This guide will give a detailed introduction to callbacks in torchbearer. We'll start with the basics, before going in to some more advanced use cases.
Note: The easiest way to use this tutorial is as a colab notebook, which allows you to dive in with no setup. You won't need a GPU for these examples.
First we install torchbearer if needed.
try:
import torchbearer
except:
!pip install -q torchbearer
import torchbearer
print(torchbearer.__version__)
0.3.2
from torchbearer import Callback
print([method for method in dir(Callback) if str.startswith(method, 'on')])
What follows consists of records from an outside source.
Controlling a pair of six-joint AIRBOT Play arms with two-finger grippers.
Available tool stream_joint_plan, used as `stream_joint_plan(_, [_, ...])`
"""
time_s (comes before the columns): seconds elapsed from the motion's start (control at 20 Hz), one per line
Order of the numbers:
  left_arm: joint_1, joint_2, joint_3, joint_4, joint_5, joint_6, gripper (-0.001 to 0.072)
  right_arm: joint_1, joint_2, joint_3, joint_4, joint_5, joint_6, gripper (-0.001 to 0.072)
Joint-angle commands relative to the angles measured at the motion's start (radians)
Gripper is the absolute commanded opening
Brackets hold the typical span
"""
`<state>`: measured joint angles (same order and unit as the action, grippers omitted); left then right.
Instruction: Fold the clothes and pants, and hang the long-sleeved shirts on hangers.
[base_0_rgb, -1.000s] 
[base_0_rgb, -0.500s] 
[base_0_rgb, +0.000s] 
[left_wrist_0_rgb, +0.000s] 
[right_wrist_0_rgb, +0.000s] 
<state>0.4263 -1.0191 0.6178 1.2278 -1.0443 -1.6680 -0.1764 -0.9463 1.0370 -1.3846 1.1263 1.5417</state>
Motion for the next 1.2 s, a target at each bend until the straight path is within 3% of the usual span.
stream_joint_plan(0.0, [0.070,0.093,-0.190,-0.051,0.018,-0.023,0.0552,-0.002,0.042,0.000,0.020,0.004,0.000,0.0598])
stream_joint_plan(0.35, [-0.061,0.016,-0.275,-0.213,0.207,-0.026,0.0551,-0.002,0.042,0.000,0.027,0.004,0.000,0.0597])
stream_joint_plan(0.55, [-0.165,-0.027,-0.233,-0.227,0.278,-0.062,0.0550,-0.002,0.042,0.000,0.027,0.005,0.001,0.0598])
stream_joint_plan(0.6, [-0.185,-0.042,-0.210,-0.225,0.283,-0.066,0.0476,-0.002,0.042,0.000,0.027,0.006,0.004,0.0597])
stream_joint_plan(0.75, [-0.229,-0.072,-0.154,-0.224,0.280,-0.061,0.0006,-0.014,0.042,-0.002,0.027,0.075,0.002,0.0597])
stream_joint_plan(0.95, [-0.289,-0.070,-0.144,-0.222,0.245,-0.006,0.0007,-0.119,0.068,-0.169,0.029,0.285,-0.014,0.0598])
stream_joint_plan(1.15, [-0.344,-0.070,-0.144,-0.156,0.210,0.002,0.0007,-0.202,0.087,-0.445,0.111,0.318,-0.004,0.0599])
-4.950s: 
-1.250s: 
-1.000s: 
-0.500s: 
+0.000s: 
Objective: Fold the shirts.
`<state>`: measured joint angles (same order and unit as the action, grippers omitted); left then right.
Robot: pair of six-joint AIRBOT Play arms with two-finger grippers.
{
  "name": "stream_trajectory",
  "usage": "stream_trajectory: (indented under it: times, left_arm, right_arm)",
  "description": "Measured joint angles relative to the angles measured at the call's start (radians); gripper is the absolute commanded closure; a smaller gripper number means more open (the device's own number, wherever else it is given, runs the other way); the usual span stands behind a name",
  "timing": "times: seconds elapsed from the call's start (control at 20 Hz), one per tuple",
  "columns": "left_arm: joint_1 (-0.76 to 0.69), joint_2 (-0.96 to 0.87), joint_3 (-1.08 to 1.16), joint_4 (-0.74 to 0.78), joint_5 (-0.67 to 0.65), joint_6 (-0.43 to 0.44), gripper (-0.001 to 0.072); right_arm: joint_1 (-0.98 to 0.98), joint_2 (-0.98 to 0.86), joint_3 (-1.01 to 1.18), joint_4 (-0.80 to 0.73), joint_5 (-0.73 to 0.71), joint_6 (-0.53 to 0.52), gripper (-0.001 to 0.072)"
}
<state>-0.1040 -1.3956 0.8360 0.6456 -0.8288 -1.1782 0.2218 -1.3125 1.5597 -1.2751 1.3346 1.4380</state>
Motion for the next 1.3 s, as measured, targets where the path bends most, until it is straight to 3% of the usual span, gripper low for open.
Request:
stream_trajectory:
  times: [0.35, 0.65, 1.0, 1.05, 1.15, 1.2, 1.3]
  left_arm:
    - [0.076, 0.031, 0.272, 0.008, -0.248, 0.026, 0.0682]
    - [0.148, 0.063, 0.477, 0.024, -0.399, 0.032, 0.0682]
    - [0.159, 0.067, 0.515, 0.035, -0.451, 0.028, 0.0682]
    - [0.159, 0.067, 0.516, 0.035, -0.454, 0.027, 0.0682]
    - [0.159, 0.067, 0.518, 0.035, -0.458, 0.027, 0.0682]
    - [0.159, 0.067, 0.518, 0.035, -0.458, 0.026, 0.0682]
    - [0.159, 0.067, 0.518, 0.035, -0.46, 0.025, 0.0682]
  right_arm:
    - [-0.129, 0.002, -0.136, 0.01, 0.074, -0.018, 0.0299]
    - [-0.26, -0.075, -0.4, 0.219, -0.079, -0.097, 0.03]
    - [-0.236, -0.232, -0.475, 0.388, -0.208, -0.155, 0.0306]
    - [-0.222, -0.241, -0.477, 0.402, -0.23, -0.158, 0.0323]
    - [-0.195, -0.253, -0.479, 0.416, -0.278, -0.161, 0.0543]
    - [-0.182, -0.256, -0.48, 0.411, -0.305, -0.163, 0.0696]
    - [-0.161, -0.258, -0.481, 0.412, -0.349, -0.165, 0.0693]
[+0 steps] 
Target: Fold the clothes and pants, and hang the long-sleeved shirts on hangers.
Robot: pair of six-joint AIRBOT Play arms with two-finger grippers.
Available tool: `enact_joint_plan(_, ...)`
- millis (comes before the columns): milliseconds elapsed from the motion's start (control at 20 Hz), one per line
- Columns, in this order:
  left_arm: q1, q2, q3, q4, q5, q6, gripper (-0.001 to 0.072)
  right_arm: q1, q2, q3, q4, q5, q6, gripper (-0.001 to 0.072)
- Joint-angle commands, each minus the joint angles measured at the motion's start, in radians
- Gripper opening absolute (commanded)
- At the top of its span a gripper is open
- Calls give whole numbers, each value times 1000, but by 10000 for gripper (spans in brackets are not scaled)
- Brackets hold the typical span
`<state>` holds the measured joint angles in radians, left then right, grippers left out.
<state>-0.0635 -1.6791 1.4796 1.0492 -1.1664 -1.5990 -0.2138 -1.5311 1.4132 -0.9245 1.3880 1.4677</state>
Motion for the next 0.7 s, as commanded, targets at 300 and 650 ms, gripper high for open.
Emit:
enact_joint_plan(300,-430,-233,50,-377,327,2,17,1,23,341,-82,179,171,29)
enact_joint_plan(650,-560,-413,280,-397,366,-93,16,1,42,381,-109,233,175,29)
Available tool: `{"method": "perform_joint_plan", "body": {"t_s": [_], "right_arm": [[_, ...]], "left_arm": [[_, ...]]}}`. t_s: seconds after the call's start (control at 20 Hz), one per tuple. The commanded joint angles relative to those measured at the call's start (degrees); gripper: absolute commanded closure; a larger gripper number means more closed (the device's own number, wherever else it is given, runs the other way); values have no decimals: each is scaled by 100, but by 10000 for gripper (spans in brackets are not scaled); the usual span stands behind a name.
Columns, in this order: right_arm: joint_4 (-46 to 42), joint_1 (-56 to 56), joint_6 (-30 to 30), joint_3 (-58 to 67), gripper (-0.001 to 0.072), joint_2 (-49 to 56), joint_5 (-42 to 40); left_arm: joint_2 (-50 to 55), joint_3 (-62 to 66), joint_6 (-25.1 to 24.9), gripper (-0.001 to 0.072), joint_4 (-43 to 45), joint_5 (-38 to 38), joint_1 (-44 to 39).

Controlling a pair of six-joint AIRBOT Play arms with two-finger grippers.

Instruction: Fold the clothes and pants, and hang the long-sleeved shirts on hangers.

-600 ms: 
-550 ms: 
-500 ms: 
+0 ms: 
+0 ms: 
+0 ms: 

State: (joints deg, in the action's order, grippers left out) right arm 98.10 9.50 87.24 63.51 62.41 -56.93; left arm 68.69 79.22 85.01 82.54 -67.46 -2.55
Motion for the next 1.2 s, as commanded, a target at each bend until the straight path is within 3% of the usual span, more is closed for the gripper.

['on_backward', 'on_checkpoint', 'on_criterion', 'on_criterion_validation', 'on_end', 'on_end_epoch', 'on_end_training', 'on_end_validation', 'on_forward', 'on_forward_validation', 'on_init', 'on_sample', 'on_sample_validation', 'on_start', 'on_start_epoch', 'on_start_training', 'on_start_validation', 'on_step_training', 'on_step_validation']
If we want to know more about one of the callback points, we can look in the docs, or just use the help builtin.
help(Callback.on_backward)
Help on function on_backward in module torchbearer.bases: on_backward(self, state) Perform some action with the given state as context after backward has been called on the loss. Args: state (dict): The current state dict of the :class:`.Trial`.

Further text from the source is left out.